The to abandon backwards compatibility in C++ is to make a mockery even of the name of the language (see the "C" in there). If they want to create a new language they should call it something different. Willfully abandoning backwards compatibility and keeping the name is an abuse of one of the great brands in software.

I was just trying to get a response to how the Python transition mentioned was so (edit:) "catastrophic". I don't understand the need to bring fiction writers, fatal diseases or laden words like "mockery" or "abuse" to the debate.
Stephen Hawking was not a fiction writer. Stephen King does not have a horrible disease.
sorry, my bad
> Python 2 documentation features prominently when I'm trying to look up information.

I consider this more a case of the ossification of search.

Neither search engines nor specific sites like Stack Overflow deal with the fact that information can switch from right to wrong with age.

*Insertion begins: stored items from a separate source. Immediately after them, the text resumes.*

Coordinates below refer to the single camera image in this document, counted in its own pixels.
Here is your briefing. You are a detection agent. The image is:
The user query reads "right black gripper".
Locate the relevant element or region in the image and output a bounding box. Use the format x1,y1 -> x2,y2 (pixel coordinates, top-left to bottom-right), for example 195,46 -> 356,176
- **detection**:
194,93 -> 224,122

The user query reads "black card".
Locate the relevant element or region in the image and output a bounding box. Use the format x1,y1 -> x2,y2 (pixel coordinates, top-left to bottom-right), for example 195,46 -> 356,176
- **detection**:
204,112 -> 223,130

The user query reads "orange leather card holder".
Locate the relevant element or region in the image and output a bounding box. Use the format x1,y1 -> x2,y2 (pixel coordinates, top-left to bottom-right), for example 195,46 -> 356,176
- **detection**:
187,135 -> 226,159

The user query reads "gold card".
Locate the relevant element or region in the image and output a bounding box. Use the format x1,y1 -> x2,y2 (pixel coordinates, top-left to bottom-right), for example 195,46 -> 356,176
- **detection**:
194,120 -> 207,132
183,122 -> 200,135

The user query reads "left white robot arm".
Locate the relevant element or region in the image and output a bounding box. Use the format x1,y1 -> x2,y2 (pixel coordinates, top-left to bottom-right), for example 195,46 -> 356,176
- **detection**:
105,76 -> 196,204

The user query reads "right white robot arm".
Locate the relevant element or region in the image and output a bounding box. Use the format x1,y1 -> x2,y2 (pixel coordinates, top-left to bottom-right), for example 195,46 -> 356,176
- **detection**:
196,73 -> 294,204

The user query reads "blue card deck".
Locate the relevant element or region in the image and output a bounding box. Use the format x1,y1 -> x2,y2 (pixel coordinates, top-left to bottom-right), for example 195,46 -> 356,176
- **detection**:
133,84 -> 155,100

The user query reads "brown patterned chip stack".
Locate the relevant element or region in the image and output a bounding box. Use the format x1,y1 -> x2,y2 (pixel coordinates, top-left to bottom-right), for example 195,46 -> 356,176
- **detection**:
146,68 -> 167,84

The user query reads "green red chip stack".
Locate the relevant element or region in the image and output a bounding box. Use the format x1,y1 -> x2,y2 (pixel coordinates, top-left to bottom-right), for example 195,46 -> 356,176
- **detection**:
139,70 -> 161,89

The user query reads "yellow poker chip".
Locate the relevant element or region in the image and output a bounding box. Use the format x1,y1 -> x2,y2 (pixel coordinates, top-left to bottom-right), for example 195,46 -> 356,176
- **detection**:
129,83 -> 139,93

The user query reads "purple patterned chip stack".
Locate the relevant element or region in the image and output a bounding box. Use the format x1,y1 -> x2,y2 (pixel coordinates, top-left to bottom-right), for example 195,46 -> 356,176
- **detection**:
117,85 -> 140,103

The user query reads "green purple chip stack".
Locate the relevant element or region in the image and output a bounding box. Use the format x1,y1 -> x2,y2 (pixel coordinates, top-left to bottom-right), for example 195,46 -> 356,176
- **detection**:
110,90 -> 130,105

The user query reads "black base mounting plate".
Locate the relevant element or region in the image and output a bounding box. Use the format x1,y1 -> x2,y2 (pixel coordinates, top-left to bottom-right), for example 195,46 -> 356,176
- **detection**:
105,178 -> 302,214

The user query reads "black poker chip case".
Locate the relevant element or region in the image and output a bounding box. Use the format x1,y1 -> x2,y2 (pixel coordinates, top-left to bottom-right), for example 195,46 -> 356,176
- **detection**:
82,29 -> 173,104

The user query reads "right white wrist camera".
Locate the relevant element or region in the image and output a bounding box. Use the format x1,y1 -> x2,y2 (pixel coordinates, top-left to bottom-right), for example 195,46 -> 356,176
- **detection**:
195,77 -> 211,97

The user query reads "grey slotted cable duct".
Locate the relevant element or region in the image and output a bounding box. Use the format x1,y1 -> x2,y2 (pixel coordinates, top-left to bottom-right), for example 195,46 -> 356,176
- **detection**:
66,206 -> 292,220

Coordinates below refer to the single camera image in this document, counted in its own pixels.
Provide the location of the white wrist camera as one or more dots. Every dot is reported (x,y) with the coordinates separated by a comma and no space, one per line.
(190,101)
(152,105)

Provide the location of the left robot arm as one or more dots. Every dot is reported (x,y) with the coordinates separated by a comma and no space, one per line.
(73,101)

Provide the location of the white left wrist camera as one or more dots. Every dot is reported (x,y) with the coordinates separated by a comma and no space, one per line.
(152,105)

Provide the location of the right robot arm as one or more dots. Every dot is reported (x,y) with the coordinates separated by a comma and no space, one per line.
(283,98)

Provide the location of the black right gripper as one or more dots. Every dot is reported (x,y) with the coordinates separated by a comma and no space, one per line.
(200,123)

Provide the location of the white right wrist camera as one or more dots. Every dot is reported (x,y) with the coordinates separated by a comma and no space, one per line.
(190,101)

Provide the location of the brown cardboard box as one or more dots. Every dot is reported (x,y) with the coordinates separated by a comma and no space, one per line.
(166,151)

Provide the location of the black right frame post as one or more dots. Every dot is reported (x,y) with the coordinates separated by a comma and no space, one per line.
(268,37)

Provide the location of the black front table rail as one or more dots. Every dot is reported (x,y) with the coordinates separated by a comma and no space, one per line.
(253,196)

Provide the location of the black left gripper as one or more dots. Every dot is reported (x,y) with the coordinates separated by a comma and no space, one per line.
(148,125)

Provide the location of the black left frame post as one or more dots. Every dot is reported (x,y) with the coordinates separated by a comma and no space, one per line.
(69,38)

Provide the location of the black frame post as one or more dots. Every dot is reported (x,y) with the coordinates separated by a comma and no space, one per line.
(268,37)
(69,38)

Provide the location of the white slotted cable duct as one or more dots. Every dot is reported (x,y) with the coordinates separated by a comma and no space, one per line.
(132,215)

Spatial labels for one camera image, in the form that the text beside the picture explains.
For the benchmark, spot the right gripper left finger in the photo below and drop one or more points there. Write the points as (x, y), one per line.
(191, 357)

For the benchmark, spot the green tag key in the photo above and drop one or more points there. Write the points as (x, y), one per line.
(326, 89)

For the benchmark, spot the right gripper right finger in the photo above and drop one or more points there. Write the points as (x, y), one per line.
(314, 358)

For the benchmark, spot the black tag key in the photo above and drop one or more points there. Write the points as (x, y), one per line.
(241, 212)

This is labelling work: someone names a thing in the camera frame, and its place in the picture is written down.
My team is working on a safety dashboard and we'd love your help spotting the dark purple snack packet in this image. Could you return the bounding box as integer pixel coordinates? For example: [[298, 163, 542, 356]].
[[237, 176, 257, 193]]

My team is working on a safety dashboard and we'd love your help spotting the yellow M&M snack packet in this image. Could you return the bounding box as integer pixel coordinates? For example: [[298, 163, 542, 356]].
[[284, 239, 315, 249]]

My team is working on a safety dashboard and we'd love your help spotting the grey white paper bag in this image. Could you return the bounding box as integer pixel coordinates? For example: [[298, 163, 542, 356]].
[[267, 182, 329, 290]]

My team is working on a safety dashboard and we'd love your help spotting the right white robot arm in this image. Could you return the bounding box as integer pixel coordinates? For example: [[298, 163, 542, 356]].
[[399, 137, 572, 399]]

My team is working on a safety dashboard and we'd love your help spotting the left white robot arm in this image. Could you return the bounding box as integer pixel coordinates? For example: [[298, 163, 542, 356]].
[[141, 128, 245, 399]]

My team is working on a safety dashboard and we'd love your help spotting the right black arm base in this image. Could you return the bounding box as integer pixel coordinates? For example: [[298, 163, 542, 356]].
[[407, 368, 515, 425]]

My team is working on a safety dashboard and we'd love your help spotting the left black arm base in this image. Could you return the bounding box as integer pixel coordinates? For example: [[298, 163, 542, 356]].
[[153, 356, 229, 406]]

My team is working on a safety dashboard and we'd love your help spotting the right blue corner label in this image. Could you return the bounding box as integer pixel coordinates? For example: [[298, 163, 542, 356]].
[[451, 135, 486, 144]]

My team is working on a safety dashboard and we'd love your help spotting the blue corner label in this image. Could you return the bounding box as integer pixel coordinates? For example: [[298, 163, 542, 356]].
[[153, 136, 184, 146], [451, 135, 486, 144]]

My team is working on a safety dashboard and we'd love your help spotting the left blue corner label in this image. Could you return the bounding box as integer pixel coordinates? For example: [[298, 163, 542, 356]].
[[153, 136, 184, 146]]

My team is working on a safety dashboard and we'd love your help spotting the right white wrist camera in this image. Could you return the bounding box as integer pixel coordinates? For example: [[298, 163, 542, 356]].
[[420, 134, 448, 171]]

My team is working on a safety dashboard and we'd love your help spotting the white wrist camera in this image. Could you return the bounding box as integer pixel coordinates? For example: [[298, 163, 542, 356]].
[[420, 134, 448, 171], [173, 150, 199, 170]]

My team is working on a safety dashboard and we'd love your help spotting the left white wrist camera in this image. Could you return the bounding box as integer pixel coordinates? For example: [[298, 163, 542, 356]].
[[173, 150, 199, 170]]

Yeah, I think Python 2 has been successfully killed at this point. There are a decent number of projects which still need to migrate (and I recently became responsible for a couple) but it’s been a long time since I heard anyone claim they can keep Python 2 forever. The maintenance burden of keeping Python 2 is rapidly increasing as libraires drop support.
Since python3 has many more users than python2 this is not a relevant comparison. It was not smooth, but now it’s done and it worked. There have been many C++ forks which have failed to replace it, e.g D, Rust, ...
D and Rust are not forks of C++, they're entirely different languages.